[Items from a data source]

________________________

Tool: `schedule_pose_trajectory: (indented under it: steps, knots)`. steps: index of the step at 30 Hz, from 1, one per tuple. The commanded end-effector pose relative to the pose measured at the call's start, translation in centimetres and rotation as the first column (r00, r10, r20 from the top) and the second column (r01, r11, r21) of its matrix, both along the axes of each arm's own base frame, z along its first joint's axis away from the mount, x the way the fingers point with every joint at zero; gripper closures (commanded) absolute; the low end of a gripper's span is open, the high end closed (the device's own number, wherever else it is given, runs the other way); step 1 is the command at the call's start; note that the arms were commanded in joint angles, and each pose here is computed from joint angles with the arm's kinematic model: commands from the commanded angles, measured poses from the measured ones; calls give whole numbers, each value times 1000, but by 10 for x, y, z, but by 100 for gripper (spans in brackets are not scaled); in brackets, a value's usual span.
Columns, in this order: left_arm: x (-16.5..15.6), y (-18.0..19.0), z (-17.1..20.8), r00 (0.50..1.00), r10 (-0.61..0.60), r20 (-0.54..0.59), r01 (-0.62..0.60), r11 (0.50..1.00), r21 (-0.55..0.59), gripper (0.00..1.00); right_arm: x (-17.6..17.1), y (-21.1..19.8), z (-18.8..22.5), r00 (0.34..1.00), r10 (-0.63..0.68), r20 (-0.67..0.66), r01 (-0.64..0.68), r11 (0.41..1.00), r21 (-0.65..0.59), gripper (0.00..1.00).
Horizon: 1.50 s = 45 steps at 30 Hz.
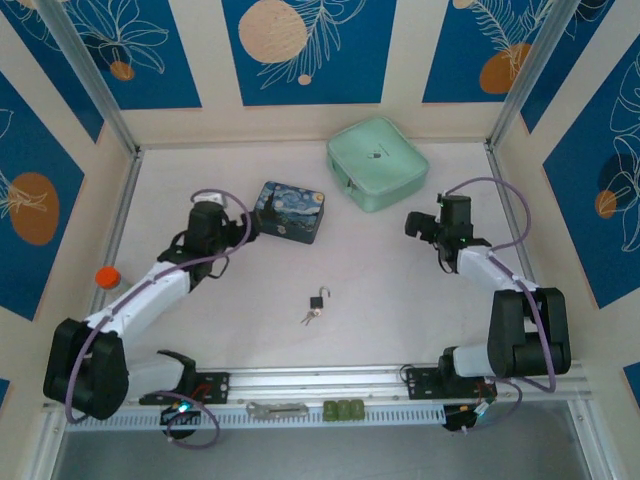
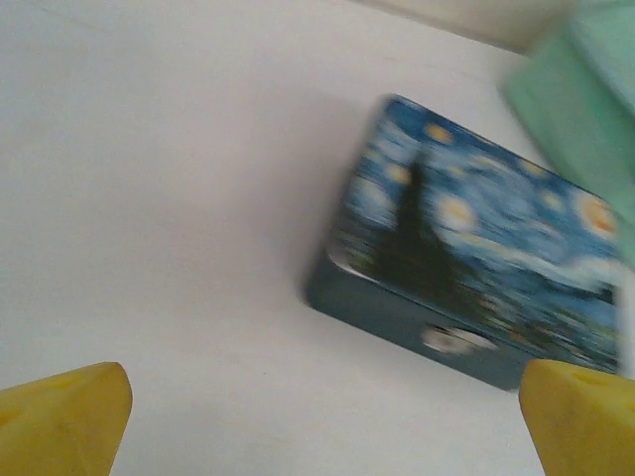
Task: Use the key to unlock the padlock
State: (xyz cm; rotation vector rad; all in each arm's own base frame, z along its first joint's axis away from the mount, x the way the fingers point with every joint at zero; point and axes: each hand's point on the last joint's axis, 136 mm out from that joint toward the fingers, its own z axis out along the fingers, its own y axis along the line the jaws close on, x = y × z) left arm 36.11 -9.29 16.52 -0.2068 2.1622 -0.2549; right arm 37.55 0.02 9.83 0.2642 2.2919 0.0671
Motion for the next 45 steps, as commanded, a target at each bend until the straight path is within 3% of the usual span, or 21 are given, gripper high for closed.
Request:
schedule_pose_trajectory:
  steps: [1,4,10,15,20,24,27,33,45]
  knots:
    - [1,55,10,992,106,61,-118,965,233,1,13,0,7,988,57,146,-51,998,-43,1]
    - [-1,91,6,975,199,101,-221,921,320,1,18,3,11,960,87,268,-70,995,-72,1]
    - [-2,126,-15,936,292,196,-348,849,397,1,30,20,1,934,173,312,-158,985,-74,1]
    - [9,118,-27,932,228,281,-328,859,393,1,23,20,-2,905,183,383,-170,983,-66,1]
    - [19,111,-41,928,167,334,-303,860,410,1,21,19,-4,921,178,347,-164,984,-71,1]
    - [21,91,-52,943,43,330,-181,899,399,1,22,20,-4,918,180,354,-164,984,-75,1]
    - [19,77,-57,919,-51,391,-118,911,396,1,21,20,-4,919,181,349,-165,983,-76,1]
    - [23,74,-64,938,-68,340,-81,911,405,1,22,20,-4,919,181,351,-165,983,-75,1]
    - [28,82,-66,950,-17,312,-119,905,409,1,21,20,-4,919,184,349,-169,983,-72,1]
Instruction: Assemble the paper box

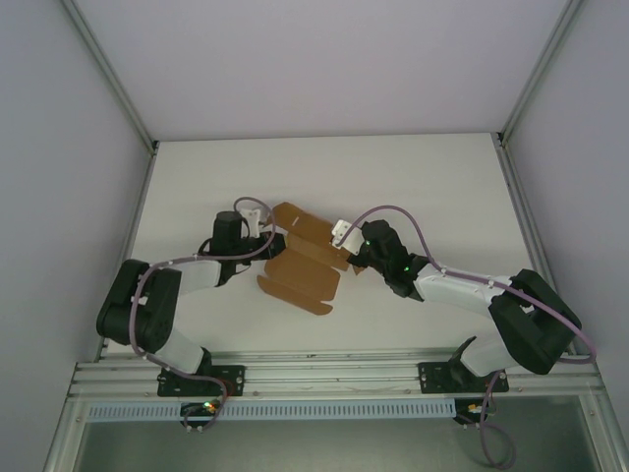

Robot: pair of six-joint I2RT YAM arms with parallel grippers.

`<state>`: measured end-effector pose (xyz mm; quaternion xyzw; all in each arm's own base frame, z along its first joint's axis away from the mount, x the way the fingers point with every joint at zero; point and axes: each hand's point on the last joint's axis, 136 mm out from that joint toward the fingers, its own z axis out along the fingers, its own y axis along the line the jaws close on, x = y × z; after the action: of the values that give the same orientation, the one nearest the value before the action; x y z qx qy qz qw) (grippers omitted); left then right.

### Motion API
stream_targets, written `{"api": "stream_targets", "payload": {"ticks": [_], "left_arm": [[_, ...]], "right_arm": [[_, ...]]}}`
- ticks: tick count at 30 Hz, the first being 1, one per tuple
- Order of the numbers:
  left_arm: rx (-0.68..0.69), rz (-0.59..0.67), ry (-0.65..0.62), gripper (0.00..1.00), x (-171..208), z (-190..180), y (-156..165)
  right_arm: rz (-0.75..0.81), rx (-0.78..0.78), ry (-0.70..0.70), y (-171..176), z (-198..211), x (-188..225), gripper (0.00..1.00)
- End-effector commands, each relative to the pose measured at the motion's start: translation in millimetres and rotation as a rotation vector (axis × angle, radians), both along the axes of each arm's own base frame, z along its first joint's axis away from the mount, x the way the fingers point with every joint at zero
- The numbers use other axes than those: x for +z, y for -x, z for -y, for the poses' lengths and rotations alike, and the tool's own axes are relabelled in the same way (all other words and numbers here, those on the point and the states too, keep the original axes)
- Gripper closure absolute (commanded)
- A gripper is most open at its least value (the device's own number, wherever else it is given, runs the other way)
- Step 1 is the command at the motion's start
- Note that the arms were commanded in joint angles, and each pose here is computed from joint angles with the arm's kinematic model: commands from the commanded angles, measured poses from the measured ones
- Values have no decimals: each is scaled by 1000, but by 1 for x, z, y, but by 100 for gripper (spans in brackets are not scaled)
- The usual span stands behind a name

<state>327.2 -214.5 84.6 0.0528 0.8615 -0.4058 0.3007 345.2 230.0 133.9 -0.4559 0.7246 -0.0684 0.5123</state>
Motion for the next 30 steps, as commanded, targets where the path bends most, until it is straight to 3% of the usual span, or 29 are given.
{"api": "stream_targets", "payload": {"ticks": [1,4,8,13,17,20,25,30], "left_arm": [[45,-17,-84,65,-7,-15,7],[79,-13,-128,30,0,-28,16],[159,-28,-245,1,13,-54,29],[355,-28,-342,0,40,-98,30],[504,-48,-306,0,56,-132,9],[539,-62,-277,0,55,-143,-14],[471,-104,-233,0,36,-129,-48],[285,-56,-81,10,36,-89,-61]], "right_arm": [[19,13,17,3,3,2,100],[46,-6,98,0,12,0,100],[91,-19,230,-6,20,-3,100],[162,14,411,-14,15,-9,100],[265,44,503,-19,1,-8,100],[295,66,501,-19,-10,-6,100],[369,64,468,-18,-21,7,100],[379,69,472,-16,-22,9,100]]}}
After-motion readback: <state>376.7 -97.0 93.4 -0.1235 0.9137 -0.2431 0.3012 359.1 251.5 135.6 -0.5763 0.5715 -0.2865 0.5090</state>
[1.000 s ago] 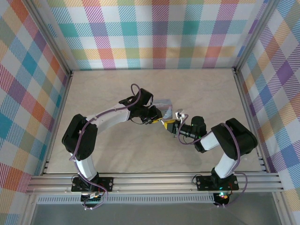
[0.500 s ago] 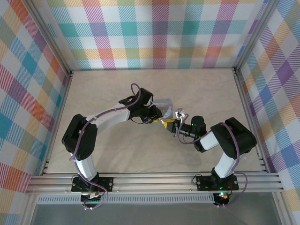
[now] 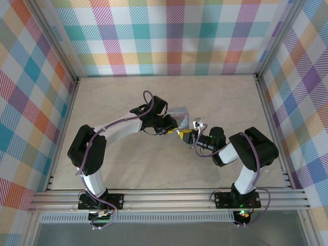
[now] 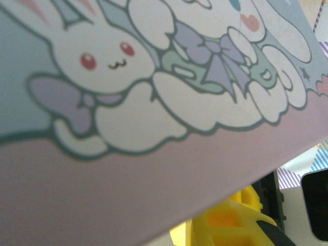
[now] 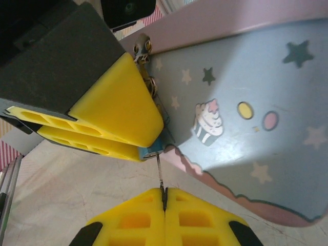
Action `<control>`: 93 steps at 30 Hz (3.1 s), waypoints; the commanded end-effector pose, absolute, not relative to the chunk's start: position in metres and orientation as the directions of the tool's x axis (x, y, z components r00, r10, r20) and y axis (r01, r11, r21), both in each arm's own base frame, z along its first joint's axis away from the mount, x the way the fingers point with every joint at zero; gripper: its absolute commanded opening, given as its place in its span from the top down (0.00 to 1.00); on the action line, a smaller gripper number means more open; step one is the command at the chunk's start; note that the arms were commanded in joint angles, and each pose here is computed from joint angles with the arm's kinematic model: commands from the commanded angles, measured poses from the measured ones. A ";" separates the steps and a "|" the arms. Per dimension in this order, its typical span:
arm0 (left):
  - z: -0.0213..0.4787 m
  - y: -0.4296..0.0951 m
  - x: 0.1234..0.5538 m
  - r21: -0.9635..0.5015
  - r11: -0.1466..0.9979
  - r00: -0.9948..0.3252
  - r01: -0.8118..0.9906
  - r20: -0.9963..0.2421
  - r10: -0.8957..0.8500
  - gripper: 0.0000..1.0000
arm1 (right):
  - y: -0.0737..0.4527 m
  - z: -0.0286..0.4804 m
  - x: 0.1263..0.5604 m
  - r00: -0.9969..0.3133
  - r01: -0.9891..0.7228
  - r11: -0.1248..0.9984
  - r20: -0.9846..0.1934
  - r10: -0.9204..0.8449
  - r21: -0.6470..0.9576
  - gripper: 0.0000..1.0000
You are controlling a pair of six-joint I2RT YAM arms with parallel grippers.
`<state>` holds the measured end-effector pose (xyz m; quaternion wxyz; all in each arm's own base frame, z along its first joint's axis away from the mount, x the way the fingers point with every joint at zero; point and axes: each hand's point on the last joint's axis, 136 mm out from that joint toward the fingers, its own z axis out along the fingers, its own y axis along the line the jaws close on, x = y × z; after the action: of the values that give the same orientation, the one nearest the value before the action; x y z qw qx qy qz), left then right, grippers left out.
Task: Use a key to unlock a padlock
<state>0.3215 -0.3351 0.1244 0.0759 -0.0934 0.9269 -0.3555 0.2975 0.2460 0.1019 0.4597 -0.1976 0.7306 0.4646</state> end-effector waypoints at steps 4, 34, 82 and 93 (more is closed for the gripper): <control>0.146 -0.347 0.329 -0.711 0.700 -0.970 -0.064 -0.120 -0.210 0.85 | 0.244 0.114 0.299 -0.468 -0.732 0.472 -0.866 0.175 0.491 1.00; 0.148 -0.352 0.328 -0.723 0.688 -0.972 -0.057 -0.116 -0.203 0.85 | 0.257 0.118 0.306 -0.486 -0.748 0.429 -0.858 0.166 0.507 1.00; 0.127 -0.351 0.316 -0.674 0.738 -0.984 -0.028 -0.111 -0.138 0.85 | 0.267 0.132 0.321 -0.403 -0.793 0.463 -0.911 0.089 0.396 1.00; 0.122 -0.348 0.311 -0.656 0.754 -0.986 -0.022 -0.110 -0.125 0.85 | 0.268 0.144 0.331 -0.358 -0.803 0.480 -0.930 0.085 0.353 1.00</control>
<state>0.3334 -0.3314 0.1198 0.1066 -0.0805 0.9329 -0.3344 0.3119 0.2599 0.0992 0.4391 -0.2386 0.7450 0.4418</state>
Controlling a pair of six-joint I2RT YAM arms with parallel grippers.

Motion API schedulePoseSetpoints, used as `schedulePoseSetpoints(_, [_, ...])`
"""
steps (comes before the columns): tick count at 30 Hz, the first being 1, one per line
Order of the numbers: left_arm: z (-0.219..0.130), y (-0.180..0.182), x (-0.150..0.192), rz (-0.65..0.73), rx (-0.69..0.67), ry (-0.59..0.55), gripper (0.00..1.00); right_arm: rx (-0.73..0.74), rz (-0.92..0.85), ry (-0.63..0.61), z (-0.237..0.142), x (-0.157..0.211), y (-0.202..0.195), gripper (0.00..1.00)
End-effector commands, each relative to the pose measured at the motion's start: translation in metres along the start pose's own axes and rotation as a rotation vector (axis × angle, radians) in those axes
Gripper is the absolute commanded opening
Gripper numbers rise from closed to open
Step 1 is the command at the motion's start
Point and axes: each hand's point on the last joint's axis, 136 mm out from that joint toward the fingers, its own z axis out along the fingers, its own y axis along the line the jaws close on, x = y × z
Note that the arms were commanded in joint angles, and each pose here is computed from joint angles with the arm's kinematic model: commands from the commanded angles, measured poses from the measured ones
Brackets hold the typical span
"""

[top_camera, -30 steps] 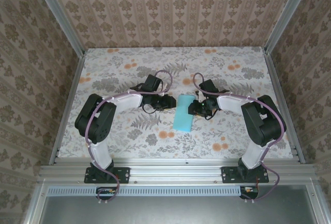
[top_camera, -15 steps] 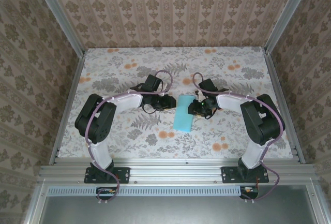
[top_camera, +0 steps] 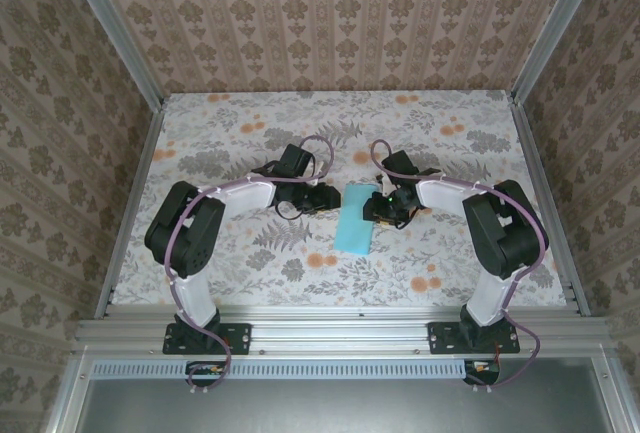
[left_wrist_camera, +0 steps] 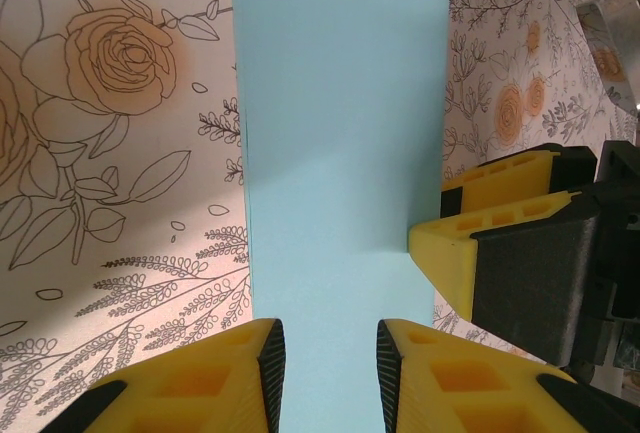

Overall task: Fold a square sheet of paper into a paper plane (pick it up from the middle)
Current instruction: Hold the square sheet of paper at the center of the table.

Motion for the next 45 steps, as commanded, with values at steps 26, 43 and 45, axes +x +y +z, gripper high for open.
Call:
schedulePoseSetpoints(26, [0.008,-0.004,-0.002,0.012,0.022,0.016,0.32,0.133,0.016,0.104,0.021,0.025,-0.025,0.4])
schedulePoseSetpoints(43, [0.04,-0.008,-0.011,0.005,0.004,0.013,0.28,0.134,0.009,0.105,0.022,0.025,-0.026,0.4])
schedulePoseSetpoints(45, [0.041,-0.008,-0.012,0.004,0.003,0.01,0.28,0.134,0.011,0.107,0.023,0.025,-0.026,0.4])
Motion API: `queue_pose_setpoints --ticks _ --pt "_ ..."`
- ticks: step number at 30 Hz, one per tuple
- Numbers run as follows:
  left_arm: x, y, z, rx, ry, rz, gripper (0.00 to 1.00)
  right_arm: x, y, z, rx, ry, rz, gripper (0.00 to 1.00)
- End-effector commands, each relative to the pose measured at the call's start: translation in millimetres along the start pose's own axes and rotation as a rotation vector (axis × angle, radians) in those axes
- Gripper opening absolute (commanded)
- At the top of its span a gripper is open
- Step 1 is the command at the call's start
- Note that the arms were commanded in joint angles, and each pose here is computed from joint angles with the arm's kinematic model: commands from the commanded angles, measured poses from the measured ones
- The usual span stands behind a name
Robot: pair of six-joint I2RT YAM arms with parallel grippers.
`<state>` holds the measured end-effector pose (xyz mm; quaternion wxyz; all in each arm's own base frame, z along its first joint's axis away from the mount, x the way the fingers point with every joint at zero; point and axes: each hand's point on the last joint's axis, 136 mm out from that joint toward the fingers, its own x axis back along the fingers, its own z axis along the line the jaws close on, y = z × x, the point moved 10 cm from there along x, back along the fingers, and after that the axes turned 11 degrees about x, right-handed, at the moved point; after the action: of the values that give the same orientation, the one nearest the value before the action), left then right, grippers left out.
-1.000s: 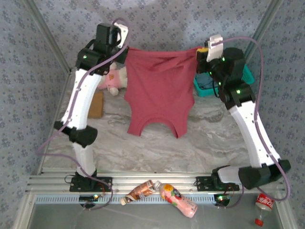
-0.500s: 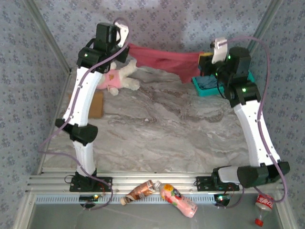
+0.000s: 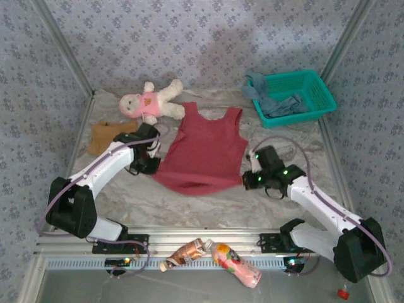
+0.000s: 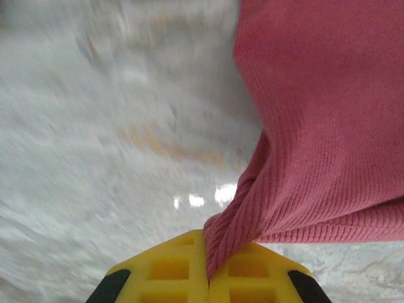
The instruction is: Fold and stack the tank tops
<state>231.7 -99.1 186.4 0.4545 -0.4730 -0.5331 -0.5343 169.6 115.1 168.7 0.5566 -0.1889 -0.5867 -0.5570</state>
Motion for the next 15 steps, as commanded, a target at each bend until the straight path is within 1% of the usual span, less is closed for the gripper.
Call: queue_pose_setpoints --ticks 1,3,4,5,9,12,15 --pt "-11.3 -8.0 -2.1 0.13 -0.014 0.042 0.04 -14.3 -15.4 11.2 -0.113 -0.039 0.018 0.07" --pt "-17.7 -16.0 0.5 0.175 0.014 0.087 0.05 -21.2 -27.5 18.1 -0.114 -0.048 0.053 0.08" --pt "-18.8 -20.1 3.1 0.197 0.053 0.102 0.05 -23.4 -33.7 19.8 -0.131 -0.057 0.07 0.08" --pt "-18.8 -22.2 3.6 0.207 0.061 0.106 0.05 -24.2 -38.3 21.6 -0.135 -0.064 0.087 0.08" --pt "-12.0 -28.9 -4.7 0.206 0.083 0.13 0.07 -17.4 -48.2 27.8 -0.138 -0.083 0.103 0.1" --pt "-21.1 -39.7 -1.3 0.237 0.129 0.197 0.07 -18.2 -60.7 27.6 -0.154 -0.092 0.163 0.11" --pt "-22.7 -45.7 0.5 0.255 0.145 0.217 0.1 -19.6 -70.6 26.7 -0.159 -0.123 0.195 0.12"
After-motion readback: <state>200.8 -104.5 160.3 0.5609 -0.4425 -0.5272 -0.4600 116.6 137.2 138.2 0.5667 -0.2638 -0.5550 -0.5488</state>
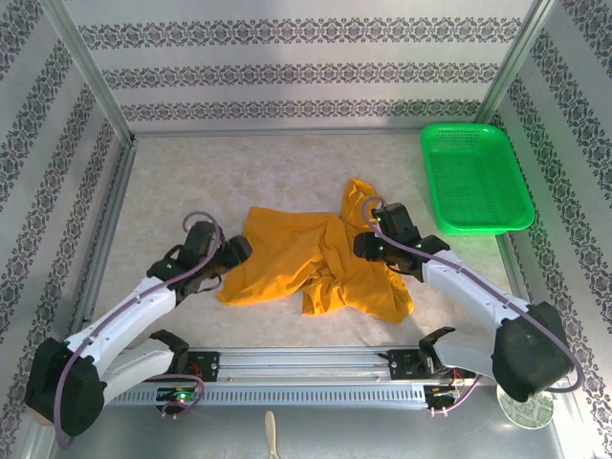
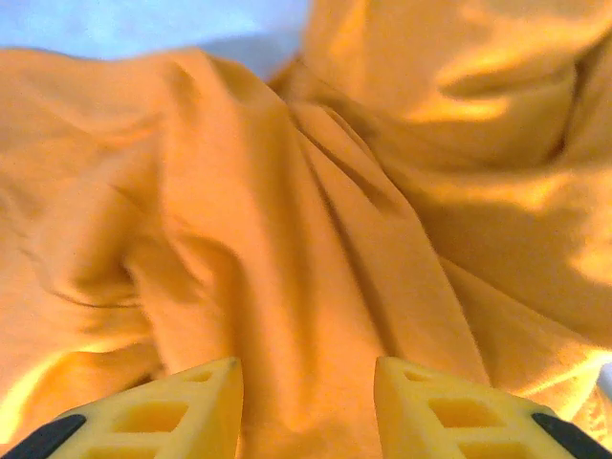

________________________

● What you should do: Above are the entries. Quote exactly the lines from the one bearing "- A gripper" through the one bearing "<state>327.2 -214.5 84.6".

● Exercise response:
- A gripper is most open at its least value (the device's own number, wherever else it is given, runs the other way)
- Step 1 is the command at the motion's start
- Note that the arms were commanded in joint angles, and each pose here is computed from joint angles with the arm's kinematic model: commands from the commanded angles, measured poses from the measured ones
- Values have no decimals: each is scaled by 1000, but by 1 for x, z, y, but by 100 for gripper (spans in brackets are not scaled)
- The usual span stands behind a name

<state>327.2 -214.5 84.6 0.0528 0.8615 -0.4058 0.3007 345.2 230.0 133.9 -0.4559 0.7246 -0.0684 0.5123</state>

The complete answer has been given.